September 25, 2009
Although six-roll straightening machines were the industry standard for decades, 10-roll machines provide twice as many bending moments and therefore turn out straighter, rounder tube.
Despite great strides in manufacturing processes and various technological developments over the decades, most tube and pipe production methods churn out tube that is neither round nor straight. Rotary straightening machines were developed to reduce ovality and improve straightness.
In the early days these machines were designed with a variety of roll configurations; eventually the six-roll machine became the standard for modern tube straightening. This type of machine has three pairs of vertically opposed rolls, and all rolls are driven. A more recent development is the 10-roll machine. While six-roll machines continue to have a place in modern manufacturing plants, 10-roll machines do have more capabilities and are necessary for applications with exacting requirements.
Understanding straightening, how the machines work, and the differences between six- and 10-roll machines are the first steps in producing tube that is straight enough for downstream operations.
Rotary tube straightening machines are called rotary because the tube rotates as it passes through the machine. The rolls grip the tube and rotate it while feeding it through the machine until the entire length has been straightened. While passing through the machine, the tube is subjected to two specific straightening forces: pressure straightening and bend (or offset) straightening.
The amount of bend must be carefully controlled so that it has enough force to take the tube past its elastic limit to achieve straightness, but not so much that it causes excessive work hardening.
Straightening machines use specially developed and carefully contoured hardened steel rolls. The majority of rolls are manufactured from a high-chrome, high-carbon tool steel that is through-hardened to values usually between 58 and 64 Rockwell C.
The roll's profile is not the tube's radius. The profile is hyperbolic; the contact roll touches the tube at just three points (see Figure 2). The roll's shape allows it to accommodate several tube diameters, which is accomplished by adjusting the roll gap and angle.

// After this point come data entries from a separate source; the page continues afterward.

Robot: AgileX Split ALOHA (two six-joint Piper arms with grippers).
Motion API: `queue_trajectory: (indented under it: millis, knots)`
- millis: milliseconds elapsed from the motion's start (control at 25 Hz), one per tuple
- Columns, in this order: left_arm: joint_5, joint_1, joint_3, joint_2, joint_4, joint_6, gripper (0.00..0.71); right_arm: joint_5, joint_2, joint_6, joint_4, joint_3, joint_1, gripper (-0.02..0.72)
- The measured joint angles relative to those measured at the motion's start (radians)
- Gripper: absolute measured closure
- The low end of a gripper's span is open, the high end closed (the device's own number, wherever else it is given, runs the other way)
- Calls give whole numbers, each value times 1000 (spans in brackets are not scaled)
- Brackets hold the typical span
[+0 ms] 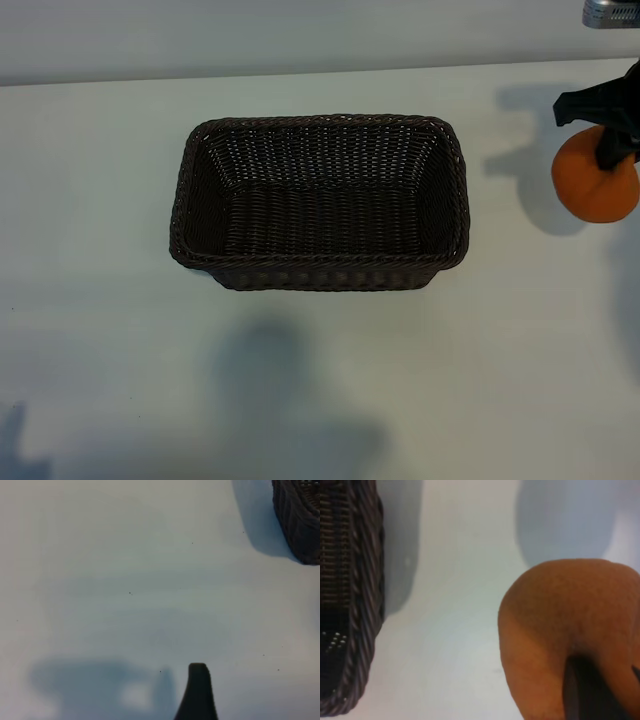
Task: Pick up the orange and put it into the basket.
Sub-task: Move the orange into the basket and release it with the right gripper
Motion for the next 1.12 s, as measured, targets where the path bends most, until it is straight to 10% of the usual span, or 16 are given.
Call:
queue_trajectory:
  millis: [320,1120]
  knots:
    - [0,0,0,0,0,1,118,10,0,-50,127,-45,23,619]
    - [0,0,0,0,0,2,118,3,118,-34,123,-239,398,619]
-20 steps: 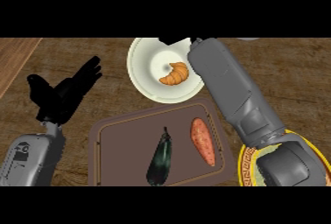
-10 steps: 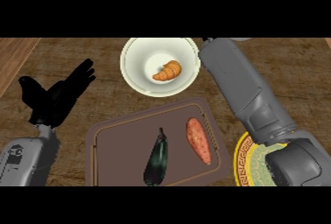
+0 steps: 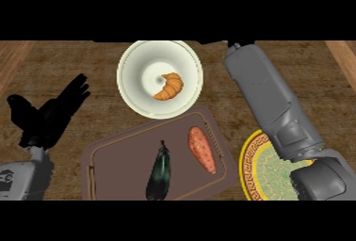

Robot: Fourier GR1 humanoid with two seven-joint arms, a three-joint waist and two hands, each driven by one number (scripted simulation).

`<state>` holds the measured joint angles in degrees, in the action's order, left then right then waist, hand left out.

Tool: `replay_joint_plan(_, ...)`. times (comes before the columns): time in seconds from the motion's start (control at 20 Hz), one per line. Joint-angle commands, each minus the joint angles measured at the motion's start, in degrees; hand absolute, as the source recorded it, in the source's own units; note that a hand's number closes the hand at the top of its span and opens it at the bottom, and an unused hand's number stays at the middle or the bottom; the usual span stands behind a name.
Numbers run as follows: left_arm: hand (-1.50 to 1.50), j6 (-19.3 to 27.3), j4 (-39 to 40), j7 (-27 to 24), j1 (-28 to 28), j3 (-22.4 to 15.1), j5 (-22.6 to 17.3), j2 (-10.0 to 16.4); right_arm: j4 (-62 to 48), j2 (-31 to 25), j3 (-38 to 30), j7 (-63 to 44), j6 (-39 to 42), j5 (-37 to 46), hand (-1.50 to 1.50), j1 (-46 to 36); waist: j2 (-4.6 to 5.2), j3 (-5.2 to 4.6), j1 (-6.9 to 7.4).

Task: Pick the croissant from the plate and place it in the bowl

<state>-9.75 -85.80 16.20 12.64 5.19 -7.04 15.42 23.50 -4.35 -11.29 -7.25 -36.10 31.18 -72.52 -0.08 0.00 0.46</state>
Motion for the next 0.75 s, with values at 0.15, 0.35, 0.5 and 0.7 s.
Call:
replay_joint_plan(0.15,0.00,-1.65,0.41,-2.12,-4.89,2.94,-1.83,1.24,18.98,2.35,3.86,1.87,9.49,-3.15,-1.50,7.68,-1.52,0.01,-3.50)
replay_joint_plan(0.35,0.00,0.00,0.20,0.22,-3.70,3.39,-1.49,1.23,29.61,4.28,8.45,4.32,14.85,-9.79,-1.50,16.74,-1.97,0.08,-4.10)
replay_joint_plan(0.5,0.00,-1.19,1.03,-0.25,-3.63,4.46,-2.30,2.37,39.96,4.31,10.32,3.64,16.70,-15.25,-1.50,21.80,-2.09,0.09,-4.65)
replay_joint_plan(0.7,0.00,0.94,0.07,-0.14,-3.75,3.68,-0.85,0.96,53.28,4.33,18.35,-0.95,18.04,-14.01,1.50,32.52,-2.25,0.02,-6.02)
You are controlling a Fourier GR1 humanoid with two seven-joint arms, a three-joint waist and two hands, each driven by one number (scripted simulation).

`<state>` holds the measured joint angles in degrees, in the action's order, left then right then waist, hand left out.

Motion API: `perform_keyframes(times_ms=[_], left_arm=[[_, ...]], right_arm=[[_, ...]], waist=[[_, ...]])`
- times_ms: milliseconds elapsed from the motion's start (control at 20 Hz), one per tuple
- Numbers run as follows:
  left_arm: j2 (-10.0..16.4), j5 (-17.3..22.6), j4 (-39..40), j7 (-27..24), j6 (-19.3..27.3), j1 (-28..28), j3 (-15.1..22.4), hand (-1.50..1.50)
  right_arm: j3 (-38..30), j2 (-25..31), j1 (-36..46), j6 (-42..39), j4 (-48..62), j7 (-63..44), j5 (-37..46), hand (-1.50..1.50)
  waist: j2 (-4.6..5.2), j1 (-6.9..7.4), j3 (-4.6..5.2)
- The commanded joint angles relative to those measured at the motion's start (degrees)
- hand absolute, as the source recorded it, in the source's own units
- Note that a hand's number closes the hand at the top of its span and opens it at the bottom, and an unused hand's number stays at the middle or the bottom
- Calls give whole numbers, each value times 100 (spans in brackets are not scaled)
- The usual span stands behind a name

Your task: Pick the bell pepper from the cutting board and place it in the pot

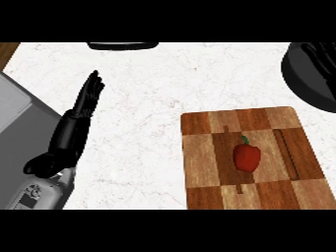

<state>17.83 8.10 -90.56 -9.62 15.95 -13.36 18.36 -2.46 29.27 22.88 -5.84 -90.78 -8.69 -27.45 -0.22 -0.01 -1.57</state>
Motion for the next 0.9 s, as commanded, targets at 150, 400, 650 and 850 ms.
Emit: perform_keyframes(times_ms=[150,400,650,850], left_arm=[[316,353,39,790,264,24,-933,0],[448,818,161,1399,246,55,-1325,0],[585,831,-92,1741,188,254,-1470,0],[431,652,-449,2185,309,300,-1433,0]], right_arm=[[-525,287,-473,-38,800,1114,756,150],[-265,756,-1150,1032,1278,1766,2739,-150],[-320,-90,-1727,1158,1437,3877,2651,-150],[-321,251,-1972,617,816,3588,2694,-150]], waist=[[45,72,148],[95,73,140],[19,14,151],[6,-24,157]])
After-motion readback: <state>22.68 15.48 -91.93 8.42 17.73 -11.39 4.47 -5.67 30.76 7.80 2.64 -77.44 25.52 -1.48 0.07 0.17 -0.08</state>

It is important always to keep rolls in sets with matching diameters and to check the amount of wear on a monthly basis. A simple procedure is to measure and monitor the diameter of the roll at the center of the profile. When the difference in the diameter reaches the OEM's advised maximum deviation, the rolls should be reprofiled to bring them back to standard. Rolls can often be reprofiled until the diameter at the center is down to about 80 percent of the original size.
Rolls with worn profiles mark the tube and do not completely straighten it. Wear on one side of the profile indicates that the rolls were not aligned correctly in the machine when they were installed. After the profile has worn off-center, the roll will mark the tube and wear more rapidly.
The main difference between a six- and 10-roll machine is the number of bending moments. A six-roll machine has one; a 10-roll machine has two (see Figure 3).
For a low-carbon steel pipe with a 0.541-in. OD, 0.118-in. wall thickness, a straightness variance of 0.048 in. per foot, and an ovality variance of 0.0002 in., a six-roll machine can improve the straightness to 0.0018 in. per foot and ovality to 0.0000 in. However, a 10-roll machine can improve the straightness further to 0.0006 in. (see Figure 4).
The need for such exacting straightness is a byproduct of other technological developments. Beginning in the late 1980s, many carbon steel tube users started to install automated tube cutting machines. High production quantities led to the use of automated tube loaders and feeding units. Because of the speeds involved, much of this equipment cannot successfully load or feed tube unless it is exceedingly straight. Tube that doesn't meet stringent straightness requirements tends to cause misfeeds or tube jams.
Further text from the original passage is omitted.